- _Task to complete_
From the top of the records below, return each line exactly, ending with the line that contains "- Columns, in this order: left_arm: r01".

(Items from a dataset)

§ §

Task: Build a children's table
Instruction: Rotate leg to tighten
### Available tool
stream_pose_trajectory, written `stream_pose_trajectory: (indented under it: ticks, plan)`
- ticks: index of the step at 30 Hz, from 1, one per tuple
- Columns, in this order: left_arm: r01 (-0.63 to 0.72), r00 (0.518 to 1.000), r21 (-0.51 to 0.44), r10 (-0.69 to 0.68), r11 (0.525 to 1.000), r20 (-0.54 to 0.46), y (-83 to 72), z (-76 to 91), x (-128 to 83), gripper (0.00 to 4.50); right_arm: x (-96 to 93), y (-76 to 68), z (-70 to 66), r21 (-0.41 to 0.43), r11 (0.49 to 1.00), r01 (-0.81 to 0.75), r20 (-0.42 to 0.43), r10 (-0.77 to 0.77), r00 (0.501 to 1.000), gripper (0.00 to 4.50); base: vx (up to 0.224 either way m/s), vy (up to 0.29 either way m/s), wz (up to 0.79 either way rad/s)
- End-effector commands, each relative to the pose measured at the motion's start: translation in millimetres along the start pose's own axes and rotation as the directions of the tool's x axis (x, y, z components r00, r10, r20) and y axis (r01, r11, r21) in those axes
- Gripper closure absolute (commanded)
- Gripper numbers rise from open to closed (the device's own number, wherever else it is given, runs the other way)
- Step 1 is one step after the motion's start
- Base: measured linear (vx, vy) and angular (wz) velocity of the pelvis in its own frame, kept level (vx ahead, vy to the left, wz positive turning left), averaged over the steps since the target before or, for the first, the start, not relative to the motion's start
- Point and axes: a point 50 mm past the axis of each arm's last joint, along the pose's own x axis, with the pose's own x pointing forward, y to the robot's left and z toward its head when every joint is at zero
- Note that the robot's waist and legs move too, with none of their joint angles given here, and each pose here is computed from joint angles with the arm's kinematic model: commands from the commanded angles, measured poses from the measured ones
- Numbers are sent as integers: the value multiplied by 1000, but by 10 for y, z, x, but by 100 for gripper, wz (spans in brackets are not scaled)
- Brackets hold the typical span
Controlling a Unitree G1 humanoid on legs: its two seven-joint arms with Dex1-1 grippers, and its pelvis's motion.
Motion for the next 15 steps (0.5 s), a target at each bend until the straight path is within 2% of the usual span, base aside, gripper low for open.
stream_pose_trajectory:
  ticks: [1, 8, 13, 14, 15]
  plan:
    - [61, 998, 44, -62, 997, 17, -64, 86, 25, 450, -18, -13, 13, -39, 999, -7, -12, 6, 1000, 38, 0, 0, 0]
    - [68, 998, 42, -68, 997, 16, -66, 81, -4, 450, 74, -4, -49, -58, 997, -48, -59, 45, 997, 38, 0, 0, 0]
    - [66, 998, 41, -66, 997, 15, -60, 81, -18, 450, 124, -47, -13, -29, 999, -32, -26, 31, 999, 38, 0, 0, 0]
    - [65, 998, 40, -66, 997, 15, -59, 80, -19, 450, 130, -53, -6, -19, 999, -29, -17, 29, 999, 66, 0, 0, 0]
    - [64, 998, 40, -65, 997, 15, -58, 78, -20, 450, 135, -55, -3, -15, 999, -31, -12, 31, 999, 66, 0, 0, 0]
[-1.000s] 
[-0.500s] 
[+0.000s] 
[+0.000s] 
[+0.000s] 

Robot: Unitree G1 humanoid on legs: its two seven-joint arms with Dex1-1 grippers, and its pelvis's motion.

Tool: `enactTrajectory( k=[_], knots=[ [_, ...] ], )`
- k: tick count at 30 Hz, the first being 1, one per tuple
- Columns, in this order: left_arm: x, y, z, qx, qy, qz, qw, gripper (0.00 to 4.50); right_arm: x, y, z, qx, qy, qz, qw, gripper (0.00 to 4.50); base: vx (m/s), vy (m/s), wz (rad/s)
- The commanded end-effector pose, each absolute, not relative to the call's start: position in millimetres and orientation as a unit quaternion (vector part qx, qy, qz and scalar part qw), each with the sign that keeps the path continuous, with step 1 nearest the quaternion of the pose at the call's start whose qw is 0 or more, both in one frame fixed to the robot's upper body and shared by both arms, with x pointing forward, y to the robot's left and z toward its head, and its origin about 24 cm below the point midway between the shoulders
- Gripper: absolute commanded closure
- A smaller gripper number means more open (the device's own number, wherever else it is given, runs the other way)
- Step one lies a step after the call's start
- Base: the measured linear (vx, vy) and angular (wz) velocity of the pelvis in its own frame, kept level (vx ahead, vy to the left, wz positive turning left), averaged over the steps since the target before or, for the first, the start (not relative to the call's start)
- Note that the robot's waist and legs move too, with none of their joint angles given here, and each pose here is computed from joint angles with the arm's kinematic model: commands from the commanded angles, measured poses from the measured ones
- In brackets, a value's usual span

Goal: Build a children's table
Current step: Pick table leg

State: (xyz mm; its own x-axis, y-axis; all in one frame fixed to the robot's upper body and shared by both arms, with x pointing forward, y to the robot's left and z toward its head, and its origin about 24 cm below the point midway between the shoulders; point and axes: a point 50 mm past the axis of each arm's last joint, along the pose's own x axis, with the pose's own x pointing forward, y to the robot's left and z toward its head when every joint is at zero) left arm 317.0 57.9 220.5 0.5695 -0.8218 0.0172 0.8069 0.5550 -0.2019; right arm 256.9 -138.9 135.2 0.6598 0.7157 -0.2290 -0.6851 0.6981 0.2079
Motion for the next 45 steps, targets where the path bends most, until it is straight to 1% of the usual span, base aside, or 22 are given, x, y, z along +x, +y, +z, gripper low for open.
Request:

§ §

- _Your response_
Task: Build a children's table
Instruction: Rotate leg to tighten
### Available tool
stream_pose_trajectory, written `stream_pose_trajectory: (indented under it: ticks, plan)`
- ticks: index of the step at 30 Hz, from 1, one per tuple
- Columns, in this order: left_arm: r01 (-0.63 to 0.72), r00 (0.518 to 1.000), r21 (-0.51 to 0.44), r10 (-0.69 to 0.68), r11 (0.525 to 1.000), r20 (-0.54 to 0.46), y (-83 to 72), z (-76 to 91), x (-128 to 83), gripper (0.00 to 4.50); right_arm: x (-96 to 93), y (-76 to 68), z (-70 to 66), r21 (-0.41 to 0.43), r11 (0.49 to 1.00), r01 (-0.81 to 0.75), r20 (-0.42 to 0.43), r10 (-0.77 to 0.77), r00 (0.501 to 1.000), gripper (0.00 to 4.50); base: vx (up to 0.224 either way m/s), vy (up to 0.29 either way m/s), wz (up to 0.79 either way rad/s)

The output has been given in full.